[Summary] How Discord Stores Billions of Messages
Link: HOW DISCORD STORES BILLIONS OF MESSAGES
The article discusses how Discord chose and migrated to new database in order to deal with tons of stored messages. The article was published in 2017 and provided insights about data storage. Having an idea about how Cassandra read/write data is helpful to understand the content. Cassandra uses a storage structure similar to Log-Structured Merge Tree, which is known for its high performance in writing but less efficient in reading, comparing to B-Tree.
The following are main takeaways:
- Know what you need. Discord took note of their read/write patterns, including traffics, read/write ratio of different kinds of channel. For example, voice chat heavy channel accumulates few messages, compared to text chat heavy channel.
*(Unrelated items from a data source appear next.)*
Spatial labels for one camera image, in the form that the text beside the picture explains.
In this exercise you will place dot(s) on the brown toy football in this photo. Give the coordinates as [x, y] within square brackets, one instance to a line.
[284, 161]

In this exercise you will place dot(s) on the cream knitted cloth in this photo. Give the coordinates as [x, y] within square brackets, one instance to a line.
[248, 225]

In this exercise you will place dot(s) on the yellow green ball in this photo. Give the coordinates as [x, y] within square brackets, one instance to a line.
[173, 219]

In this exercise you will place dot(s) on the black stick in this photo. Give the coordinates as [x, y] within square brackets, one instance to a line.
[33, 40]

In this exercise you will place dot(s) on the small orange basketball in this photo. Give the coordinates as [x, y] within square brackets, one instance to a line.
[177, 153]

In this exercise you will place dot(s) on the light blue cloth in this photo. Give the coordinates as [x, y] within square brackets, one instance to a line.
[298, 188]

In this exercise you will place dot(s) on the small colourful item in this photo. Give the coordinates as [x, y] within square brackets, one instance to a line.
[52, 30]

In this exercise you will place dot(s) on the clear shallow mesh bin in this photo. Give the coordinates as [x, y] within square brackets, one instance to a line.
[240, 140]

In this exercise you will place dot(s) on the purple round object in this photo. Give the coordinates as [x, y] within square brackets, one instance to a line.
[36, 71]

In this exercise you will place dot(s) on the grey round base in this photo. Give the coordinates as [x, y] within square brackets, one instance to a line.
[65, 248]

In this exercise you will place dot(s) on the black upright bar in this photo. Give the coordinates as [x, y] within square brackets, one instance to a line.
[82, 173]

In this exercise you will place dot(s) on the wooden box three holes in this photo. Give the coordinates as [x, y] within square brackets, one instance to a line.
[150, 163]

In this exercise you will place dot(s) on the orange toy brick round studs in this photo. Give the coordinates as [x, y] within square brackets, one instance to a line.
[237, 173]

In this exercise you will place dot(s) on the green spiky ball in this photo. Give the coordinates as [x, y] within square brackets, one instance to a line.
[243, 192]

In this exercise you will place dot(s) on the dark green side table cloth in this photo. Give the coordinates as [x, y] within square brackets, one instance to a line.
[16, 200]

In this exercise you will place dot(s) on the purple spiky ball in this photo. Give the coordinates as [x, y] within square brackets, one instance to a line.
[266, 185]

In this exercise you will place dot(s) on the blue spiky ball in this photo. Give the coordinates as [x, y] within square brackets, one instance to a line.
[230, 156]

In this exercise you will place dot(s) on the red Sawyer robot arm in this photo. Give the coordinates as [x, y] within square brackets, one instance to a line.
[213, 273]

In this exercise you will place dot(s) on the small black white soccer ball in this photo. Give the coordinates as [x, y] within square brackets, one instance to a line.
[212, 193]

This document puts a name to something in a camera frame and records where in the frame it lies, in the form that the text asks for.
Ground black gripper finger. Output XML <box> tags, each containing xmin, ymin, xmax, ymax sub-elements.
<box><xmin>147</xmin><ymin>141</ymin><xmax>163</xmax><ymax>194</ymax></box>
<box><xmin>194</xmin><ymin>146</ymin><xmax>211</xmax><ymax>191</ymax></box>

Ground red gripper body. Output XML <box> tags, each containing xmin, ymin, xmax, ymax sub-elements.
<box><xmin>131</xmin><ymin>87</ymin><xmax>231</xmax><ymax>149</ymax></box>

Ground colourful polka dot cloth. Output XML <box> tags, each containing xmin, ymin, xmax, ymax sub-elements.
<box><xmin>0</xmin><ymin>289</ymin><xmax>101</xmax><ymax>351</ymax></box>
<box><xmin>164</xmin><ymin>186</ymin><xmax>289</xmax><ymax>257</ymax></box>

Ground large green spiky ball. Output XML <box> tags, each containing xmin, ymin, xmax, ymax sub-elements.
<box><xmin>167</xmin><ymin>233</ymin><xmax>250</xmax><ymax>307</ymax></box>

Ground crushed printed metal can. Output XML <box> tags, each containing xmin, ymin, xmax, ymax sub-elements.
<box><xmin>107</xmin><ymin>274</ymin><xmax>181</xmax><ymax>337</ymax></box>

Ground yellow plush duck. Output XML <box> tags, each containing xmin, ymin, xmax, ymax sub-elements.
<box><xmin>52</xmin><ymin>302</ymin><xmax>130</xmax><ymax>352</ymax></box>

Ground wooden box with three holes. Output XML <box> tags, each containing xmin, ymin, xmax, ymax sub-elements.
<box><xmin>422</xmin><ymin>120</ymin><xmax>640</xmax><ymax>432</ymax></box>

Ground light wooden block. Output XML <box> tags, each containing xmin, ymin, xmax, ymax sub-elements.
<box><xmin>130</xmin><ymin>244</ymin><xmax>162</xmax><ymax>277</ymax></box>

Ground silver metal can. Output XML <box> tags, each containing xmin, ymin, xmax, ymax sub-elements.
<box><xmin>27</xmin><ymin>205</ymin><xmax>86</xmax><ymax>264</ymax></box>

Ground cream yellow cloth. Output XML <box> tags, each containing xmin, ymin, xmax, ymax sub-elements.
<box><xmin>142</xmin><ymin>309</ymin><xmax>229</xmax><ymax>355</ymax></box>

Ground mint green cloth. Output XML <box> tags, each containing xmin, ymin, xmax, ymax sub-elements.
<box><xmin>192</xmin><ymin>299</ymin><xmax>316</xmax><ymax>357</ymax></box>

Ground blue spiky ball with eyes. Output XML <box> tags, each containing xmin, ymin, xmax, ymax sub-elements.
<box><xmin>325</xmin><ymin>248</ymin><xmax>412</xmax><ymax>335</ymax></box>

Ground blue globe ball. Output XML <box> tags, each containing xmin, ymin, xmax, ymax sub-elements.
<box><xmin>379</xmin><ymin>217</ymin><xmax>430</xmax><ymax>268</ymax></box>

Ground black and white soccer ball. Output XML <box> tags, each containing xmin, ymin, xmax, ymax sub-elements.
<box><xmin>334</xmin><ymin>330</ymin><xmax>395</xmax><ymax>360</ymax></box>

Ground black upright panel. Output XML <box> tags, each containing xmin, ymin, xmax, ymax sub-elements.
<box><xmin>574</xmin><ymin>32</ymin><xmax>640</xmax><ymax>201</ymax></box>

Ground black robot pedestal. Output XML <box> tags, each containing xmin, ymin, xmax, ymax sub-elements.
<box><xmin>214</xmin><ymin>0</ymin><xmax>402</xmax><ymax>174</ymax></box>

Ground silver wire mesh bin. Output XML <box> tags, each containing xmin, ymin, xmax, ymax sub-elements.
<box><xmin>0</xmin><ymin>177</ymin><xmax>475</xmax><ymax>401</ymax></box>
- List requirements and test candidates. A linearly scalable and fault-tolerant database help reduce the operation work. They have alerts go off when P95 of API’s response time goes above 80ms. For a messaging service, API’s response time is critical.
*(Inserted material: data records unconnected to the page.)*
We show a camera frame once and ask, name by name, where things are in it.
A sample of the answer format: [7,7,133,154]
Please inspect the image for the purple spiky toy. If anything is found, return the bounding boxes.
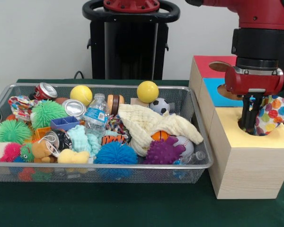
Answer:
[142,136,186,166]

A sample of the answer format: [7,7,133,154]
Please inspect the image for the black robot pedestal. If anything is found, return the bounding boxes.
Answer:
[82,0,180,80]

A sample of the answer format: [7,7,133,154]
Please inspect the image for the red drink can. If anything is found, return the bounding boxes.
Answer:
[34,82,58,100]

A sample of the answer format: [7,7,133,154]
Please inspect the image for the dark green tablecloth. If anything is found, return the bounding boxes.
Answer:
[0,79,284,227]

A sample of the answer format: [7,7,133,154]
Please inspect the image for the cream waffle cloth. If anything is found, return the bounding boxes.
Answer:
[118,104,204,157]

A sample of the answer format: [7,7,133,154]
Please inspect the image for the brown striped wooden burger toy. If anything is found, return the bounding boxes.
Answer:
[106,94,125,114]

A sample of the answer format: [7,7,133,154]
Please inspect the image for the blue spiky ball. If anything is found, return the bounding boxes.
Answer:
[93,141,138,165]

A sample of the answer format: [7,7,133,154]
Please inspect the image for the wooden box with three holes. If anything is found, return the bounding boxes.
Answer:
[188,55,284,200]

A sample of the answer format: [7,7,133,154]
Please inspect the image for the smooth yellow ball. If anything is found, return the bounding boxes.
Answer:
[136,80,160,104]

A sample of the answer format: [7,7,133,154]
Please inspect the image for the green spiky ball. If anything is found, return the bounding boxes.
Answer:
[0,119,33,145]
[30,99,69,130]

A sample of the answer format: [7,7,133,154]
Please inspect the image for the small soccer ball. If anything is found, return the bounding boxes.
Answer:
[149,97,171,116]

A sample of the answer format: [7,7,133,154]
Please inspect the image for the yellow tennis-seam ball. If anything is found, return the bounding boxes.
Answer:
[70,85,93,106]

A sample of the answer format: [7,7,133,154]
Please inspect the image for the silver drink can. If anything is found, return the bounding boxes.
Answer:
[61,98,88,121]

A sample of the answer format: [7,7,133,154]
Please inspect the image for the multicoloured patterned cloth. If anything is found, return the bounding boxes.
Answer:
[242,95,284,137]

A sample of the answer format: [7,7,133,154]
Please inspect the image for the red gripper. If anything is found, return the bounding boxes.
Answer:
[224,66,284,130]

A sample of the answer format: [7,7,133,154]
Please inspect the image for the clear mesh bin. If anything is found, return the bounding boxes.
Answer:
[0,82,214,184]
- They switched to Cassandra from MongoDB. Roughly speaking, Cassandra is a KKV store. The first K stands for the partition key, and the second K represents the clustering key, which identifies a row in a partition. Previously, Discord used a compound key (channel_id, created_at) in MongoDB. However, created_at isn’t a good clustering key because there may be two messages that have same created time. Luckily, Discord had already applied Snowflake, which is chronologically sorted, for id generation. Therefore, the primary key became (channel_id, message_id).
- Bucket the message by time. The size of partition is restricted due to GC pressure. Discord reset the primary key to ((channel_id, bucket), message_id). They looked at the biggest channel on Discord and decided a bucket/partition to hold messages of 10 days.
- Optimize tombstone mechanism in Cassandra. In Cassandra, deleted data is not immediately removed from the disk. Instead, Cassandra writes a value, known as tombstone, to indicate the data is deleted. When performing reading, Cassandra reads and ignores the deleted data. The tombstones will be dropped and deleted data will be removed after compaction and the life span of tombstone expires. This causes issues when all of a sudden a lot of data is deleted in the partition. Cassandra needs to read a lot of tombstones to finally output results, resulting in great latency for reading. Therefore, Discord optimized the deleting/writing process to avoid tombstones overhead. They shortened the life span of tombstones, contributing to less tombstones that Cassandra meets during reading. To keep consistency of data, they ran Cassandra repairs in a regular basis. Additionally, Discord recorded empty partitions, which boosts read performance by ignoring useless partitions.
- Discord performs the migration with only four backend engineers(no DevOps). I am impressed by how competent they are.